Pansy never realised before because she had little opportunity to learn before, caught between her limited interaction with alcohol other than firewhiskey and sheer disdain for anything muggle. Then again, she has never had opportunity to flirt with a tipsy Ronald Weasley either, so she supposes it could have been either that had a sharp spark of excitement fizzling in the pit of her stomach. She hasn’t ever gone drinking with him, talked to him or even looked at him the way she does now. And she does.

It is somehow more embarrassing when it doesn’t involve clothes shoved off in haste, drunk on the hazy lust of having his mouth on her. Ron Weasley may be many things – stubborn, asinine and awkward, certainly – but he does know how to use that blabbering mouth of his and she can appreciate that even as she goads him. But no, it is the rest of the time that bothers her: the nights like this, when he is tipsy in a way that leaves him drowsy and exhausted and pulled under the haze of just enough alcohol that he is utterly shameless with it. His eyes hardly waver from the scrap of scalloped lace visible where her neckline has slipped too low, focussed on the edge of her bra that he can see, even as he slurs insults right back at her.

Pansy doesn’t know what it means that she knows precisely how serious he is — there is no heat behind their slurs now, no righteous anger that before could be sniffed out a mile away. Instead, it is her boots balanced on the dashboard of his hideous car and his hand resting casually on her thigh, him turned to look straight at her and her looking forward but meeting his gaze out of the corner of her eye.

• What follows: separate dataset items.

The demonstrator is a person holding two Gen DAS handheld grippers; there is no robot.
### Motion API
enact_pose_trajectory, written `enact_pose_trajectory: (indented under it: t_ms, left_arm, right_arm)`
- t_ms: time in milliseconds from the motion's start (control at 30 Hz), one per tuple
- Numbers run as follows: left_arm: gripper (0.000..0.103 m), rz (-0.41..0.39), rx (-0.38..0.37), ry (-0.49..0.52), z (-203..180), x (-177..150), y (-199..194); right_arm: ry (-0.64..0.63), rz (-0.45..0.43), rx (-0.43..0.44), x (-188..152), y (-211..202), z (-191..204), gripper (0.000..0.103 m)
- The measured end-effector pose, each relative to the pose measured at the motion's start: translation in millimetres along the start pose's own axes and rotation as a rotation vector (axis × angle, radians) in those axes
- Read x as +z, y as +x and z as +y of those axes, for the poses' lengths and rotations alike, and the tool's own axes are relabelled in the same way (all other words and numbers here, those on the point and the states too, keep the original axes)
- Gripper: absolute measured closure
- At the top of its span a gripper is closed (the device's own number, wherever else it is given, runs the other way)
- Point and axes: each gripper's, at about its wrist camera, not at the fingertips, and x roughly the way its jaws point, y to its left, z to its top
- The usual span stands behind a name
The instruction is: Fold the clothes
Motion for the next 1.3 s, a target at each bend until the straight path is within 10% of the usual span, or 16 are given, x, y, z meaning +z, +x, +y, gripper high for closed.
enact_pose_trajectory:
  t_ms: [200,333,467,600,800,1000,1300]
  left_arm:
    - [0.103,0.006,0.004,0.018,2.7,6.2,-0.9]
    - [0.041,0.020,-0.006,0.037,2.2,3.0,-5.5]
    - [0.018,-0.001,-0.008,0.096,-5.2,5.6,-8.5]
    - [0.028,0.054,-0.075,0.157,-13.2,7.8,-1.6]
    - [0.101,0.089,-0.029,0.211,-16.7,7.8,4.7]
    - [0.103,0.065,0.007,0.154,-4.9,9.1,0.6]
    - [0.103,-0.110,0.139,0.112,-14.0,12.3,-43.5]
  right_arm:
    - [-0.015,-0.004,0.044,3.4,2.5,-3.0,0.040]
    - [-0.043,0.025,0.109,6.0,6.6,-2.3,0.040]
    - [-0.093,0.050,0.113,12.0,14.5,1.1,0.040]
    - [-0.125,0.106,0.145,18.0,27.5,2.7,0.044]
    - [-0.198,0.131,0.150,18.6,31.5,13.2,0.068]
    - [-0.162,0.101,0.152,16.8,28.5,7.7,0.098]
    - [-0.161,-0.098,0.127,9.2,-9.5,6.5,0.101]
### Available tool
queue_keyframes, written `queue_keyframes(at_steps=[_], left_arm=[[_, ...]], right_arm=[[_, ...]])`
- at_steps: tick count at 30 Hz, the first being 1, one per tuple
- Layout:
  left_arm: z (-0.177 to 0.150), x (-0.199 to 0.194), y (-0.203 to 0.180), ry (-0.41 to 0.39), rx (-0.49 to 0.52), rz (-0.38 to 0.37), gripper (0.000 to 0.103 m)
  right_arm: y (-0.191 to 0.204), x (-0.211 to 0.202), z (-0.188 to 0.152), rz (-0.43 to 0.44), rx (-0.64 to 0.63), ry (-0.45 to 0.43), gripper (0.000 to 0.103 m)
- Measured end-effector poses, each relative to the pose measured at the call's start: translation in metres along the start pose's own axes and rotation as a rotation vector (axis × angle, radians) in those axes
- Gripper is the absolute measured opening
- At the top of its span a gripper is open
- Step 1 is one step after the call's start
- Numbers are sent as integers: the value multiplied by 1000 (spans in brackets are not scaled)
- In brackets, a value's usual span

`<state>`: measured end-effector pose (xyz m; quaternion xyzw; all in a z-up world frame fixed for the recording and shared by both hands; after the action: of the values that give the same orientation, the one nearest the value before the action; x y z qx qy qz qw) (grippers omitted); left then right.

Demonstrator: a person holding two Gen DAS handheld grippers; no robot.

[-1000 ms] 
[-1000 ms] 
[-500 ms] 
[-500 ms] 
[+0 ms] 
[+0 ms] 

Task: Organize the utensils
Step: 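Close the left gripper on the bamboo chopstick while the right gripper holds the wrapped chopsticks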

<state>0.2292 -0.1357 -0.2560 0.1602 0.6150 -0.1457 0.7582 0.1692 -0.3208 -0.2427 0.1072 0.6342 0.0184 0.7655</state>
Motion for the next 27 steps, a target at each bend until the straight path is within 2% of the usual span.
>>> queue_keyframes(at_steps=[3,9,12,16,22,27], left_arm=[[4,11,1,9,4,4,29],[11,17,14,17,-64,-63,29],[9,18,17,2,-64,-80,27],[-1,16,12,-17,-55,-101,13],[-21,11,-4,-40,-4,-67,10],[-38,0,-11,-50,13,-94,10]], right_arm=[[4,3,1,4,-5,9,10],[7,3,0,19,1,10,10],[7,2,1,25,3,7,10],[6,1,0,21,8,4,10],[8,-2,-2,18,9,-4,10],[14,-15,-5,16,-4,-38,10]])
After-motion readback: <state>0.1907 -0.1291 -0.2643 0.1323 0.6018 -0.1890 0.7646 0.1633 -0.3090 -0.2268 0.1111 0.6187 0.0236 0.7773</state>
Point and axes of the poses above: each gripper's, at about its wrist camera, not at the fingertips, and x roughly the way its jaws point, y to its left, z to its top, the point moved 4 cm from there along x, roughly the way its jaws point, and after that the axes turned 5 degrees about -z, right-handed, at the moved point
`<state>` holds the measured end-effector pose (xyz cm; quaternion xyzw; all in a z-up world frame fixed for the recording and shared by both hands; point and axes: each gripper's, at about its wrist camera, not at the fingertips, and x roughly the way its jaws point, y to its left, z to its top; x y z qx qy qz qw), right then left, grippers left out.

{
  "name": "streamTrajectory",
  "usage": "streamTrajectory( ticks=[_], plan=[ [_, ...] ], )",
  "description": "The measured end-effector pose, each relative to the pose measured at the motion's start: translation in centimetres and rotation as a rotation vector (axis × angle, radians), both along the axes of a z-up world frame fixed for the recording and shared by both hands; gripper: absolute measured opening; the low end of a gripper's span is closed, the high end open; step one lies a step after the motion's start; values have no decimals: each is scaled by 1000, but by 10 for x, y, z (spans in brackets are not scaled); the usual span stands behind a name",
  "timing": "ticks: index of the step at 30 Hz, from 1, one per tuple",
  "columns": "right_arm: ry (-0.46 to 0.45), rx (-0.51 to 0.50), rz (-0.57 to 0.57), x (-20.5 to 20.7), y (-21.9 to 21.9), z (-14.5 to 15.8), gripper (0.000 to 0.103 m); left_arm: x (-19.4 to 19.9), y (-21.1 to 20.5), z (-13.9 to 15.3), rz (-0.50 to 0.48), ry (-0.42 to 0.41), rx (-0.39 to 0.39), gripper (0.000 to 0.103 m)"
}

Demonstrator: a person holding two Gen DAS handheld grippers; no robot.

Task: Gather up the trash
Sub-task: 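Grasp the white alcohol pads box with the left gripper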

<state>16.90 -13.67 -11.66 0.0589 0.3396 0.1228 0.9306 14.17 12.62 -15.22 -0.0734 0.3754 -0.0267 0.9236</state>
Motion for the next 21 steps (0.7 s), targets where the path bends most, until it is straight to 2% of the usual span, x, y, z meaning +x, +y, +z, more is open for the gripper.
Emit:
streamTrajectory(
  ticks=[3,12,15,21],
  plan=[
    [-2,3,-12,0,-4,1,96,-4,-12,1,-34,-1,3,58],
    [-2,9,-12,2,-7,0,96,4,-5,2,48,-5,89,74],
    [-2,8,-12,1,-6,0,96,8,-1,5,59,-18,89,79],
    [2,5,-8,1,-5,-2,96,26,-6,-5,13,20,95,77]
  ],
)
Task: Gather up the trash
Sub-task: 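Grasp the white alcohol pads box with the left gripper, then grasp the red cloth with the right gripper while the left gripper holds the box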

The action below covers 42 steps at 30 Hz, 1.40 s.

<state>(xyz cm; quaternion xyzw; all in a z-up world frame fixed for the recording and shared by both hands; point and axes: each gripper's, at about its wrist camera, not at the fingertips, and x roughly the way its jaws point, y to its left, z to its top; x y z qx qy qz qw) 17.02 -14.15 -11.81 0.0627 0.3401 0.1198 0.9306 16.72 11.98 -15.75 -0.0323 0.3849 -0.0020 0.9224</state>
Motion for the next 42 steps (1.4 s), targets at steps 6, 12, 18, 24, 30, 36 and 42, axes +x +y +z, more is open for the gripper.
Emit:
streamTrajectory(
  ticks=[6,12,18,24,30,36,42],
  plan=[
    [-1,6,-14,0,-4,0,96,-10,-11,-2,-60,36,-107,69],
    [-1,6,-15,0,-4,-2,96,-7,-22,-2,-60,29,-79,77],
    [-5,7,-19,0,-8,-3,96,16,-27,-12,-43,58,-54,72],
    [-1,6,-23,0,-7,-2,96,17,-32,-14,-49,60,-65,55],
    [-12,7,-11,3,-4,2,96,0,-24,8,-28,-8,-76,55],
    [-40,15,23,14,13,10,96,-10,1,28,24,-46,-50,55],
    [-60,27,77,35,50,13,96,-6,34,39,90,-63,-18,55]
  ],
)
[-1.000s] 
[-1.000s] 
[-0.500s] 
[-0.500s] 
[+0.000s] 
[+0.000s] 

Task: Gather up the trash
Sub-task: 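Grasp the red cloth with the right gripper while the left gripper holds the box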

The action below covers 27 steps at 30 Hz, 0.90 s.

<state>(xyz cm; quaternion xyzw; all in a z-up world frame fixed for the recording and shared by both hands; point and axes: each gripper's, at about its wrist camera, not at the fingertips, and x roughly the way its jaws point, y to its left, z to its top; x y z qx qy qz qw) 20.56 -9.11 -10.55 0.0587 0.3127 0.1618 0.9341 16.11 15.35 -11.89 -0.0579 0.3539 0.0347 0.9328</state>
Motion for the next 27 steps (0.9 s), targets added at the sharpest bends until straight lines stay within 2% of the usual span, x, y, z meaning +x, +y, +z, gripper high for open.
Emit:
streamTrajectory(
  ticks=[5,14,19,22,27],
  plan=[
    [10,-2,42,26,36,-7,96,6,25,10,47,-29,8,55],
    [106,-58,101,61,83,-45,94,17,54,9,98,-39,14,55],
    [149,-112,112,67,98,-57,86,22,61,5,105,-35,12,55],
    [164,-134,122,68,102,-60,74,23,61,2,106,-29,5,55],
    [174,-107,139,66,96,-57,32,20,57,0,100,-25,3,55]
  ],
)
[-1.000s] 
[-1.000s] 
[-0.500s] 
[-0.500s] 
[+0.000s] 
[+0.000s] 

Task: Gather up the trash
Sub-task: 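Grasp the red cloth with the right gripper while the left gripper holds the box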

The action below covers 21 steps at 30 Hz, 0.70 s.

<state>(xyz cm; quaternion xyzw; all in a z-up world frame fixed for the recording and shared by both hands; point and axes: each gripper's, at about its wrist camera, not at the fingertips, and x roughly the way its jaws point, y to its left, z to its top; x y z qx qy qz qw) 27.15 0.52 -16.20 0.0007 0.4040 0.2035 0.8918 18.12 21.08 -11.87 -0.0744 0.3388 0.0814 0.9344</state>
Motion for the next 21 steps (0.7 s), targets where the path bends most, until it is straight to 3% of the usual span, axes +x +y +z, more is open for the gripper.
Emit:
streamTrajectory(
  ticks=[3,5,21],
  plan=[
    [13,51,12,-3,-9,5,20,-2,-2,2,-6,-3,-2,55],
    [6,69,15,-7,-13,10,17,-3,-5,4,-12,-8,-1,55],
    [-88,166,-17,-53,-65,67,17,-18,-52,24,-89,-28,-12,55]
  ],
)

It makes her doubt if all  _falls_  really are that. Ron Weasley, at any rate, does not feel like one. She knows kissing him  **should**  feel stupid and reckless, but she does it anyway because it doesn’t. It feels warm and delicious and  _fun_ , his big careful hand instantly slipping up to curl around her neck and her legs curling up in his lap.

And later, when they are less soft and lingering and more fast and desperate, that’s okay too.

 

**It was a story that looked like antimony.**

This was how the story went: girl hated boy and boy hated girl. They kissed.

It sucked.

They kissed again.

It still sucked.

But slowly, joint by aching joint, the carcass of their injured selves found a place to heal. They kissed again and again and  _again_  and slowly, it started to work. Eventually, they found a place and they fit. Inconveniently, yes. Unexpectedly, definitely. But they fit.

Eventually, they were neither black nor white; they were silver. Not metallic or soft, but a semi-metal like antimony, just as they were not good or bad; just people. Eventually, it was this:

Pansy woke to a heavy weight landing on her as a pale freckled leg curled over hers, and rolled her eyes before she just curved back against the chest that had come to rest against her back and fell asleep again. Ron woke up choking on a thick black strand he had accidentally gotten in his mouth and grinned before he merely stroked the wayward hair into place and tucked his face against the sleeping girl’s warm neck again.

All was well.

**Author's Note:**

> comments/kudos are much appreciated! ♥


End file.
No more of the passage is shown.